Real Estate: Days

Real Estate
Days
Domino
2011-10-18

Things are looking pretty up and up for the New Jersey quartet that comprises Real Estate. Their 2009 eponymous album earned high praise, high enough to attract the attention of the fairly big name British independent label Domino Records, which is releasing the group’s sophomore effort Days. That’s a pretty big feat, considering that Domino has been responsible for unleashing buzz bands onto the world such as Arctic Monkeys and Franz Ferdinand. While it’s hard to say if Real Estate will reach the same kind of indie crossover into the mainstream as the two aforementioned bands, you have to admit that that’s pretty good company to keep. While their move to a bigger label might seem to be a given, Domino does seem like a bit of a strange bedfellow, considering that Real Estate has very little to do with Britpop and deals exclusively in a form of hazy American surf rock that is somewhat reminiscent of early R.E.M. (R.I.P.), and, as such, is additionally a throwback to a sort of psychedelic version of jangle rock. That connection is further bolstered by the fact that there’s a song on Days titled “Younger Than Yesterday”, which, of course, any respectable fan of ‘60s music can tell you is the title of a seminal 1967 album by the Byrds — you know, the one with “So You Want to Be a Rock ‘n’ Roll Star” on it. Is that a sign that Real Estate is suddenly reaching out for the brass ring? Perhaps, perhaps.

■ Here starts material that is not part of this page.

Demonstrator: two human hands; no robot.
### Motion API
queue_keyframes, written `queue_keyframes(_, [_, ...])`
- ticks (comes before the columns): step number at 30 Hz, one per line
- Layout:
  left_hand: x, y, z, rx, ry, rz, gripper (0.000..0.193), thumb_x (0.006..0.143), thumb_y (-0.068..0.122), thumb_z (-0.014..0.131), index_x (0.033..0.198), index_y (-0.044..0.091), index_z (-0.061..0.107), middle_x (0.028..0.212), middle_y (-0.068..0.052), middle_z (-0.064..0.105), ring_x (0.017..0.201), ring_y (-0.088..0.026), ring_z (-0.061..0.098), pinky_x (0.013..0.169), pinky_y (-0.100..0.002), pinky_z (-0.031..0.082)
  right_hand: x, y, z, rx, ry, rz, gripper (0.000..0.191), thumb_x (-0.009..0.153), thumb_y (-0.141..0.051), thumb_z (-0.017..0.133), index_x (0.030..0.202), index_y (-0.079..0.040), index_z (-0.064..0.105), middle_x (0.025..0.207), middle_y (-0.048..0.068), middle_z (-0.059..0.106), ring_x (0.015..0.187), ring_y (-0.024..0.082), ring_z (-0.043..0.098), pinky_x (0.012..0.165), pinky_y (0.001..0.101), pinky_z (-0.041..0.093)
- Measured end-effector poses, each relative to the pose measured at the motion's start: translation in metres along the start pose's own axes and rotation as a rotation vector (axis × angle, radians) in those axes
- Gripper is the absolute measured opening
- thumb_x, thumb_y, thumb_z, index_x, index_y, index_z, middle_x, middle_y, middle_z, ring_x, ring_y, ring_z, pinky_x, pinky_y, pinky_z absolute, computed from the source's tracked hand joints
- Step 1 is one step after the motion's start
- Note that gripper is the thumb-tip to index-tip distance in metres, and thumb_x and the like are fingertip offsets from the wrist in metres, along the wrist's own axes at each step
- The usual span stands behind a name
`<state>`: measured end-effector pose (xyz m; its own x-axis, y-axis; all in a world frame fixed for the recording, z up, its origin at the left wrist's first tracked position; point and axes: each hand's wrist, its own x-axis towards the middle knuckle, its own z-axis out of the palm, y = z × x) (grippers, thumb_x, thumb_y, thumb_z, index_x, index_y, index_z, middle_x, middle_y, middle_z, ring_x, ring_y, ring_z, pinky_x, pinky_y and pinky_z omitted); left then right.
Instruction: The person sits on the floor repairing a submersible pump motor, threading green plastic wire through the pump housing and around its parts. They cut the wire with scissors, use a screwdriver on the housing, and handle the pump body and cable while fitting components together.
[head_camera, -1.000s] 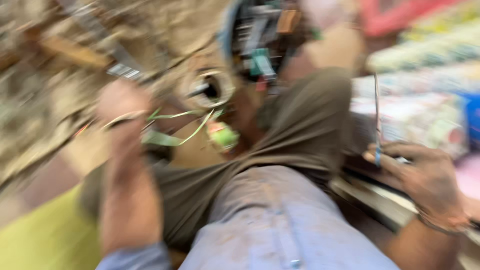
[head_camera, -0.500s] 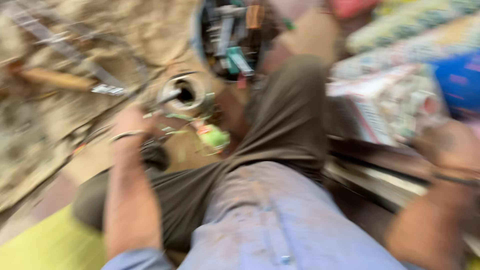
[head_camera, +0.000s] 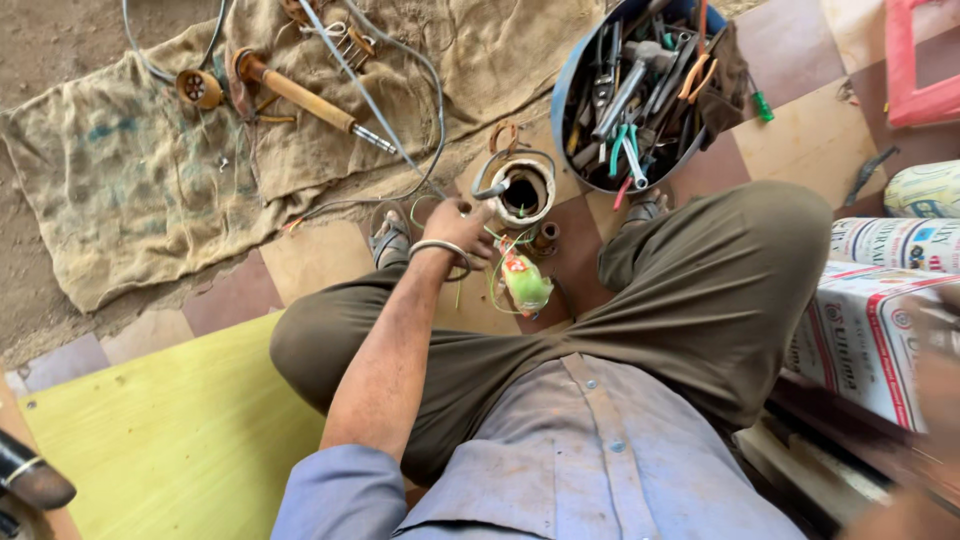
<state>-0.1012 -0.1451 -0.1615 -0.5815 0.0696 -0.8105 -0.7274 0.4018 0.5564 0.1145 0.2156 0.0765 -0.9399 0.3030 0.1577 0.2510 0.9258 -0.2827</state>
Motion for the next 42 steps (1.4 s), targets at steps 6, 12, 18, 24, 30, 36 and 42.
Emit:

The most notable thing that you can say about Days is that the group has changed up its sound a little bit to sound brighter, slightly more cheerful, and more panoramic. Days is much more of a widescreen affair, presumably due to a bump in recording budget and the fact that it was recorded during a five-month period with Kevin McMahon, who had previously worked with fellow New Jersey-ites Titus Andronicus as well as the Walkmen. However, despite the presence of a much more polished sheen, some things in Real Estate’s sound remain exactly as before. Days is a narcotic affair, the kind of thing you would take some soft-core drugs to space out to, and feels downright and appropriately (for the season the album is being released in) autumnal. These ten songs are the sort of thing you could wear a fleece jacket or a woollen sweater to, so when frontman Martin Courtney tells us on “Green Aisles” that “The winter was coming / And that was alright,” you can practically feel the inevitability of the slight chill and crispness in the air. Real Estate is a band that seems prepared for the unbearably long nights and frigidity of the months when the ground is painted white and glitters like diamonds in the pale blank light of a full moon.

Despite the bigger production values, it seems that Real Estate was content in simply refining and honing its throwback sound only very slightly. Just as was the case on Real Estate, the group is unafraid to stretch out and jam. A case in point would be “Kinder Blumen”, a four-minute instrumental that is seemingly drawn out as though the band were careening down a lonesome and deserted highway at night. It has form and structure, as though Courtney was ready to step out in front of his microphone, before realising that he had nothing to say. “Out of Tune” similarly floats on an airy landscape where the guitars are carefully plucked in a vital and stunning display. The final song, which clocks in at seven-and-a-half minutes in length, has a midsection where the band just surfs on a wave of melancholic and aching melody, riding it and riding it until the wave finally slows down as it nears the shoreline and then crashes in amongst itself. When it comes down to brass tacks, it would have seemed more appropriate if the album had been called Daze, as there’s a certain tendency to repeat eight-bar snippets to the point of near expiry.

However, Real Estate might have known that it wasn’t straying too far from its tried and true formula, as the closing number, alluded to above, is titled “All the Same”. There is truthfulness to that in evaluating Days as a whole, because they haven’t really delivered something truly new and unique. The songs on Days could be largely interchangeable with those on Real Estate, and, what’s more, there isn’t a really obvious attention grabber of a tune here as “Beach Comber” was in introducing the debut disc. Still, there are a bevy of fine moments scattered across Days, and the record in its entirety is a smooth and well crafted affair. You can throw Days on shuffle mode and experience the same sensation of Sturm und Drang that caresses this album in its natural running order. Things are interchangeable. Things are mere pieces of the whole. Things are more or less similar, in comparison to the band’s past effort. Will Days earn Real Estate new fans? Hard to say. But for those who have come this far along on the journey, Days is a leaves crunching perfect soundtrack to the sudden briskness that a change of season brings. For now, that seems to be enough and Real Estate seems content to be an indie band du jour, simply by largely creating the same sonic landscape that it had already painted in the past. The sound might be crisper, but ultimately on Days, the song remains the same.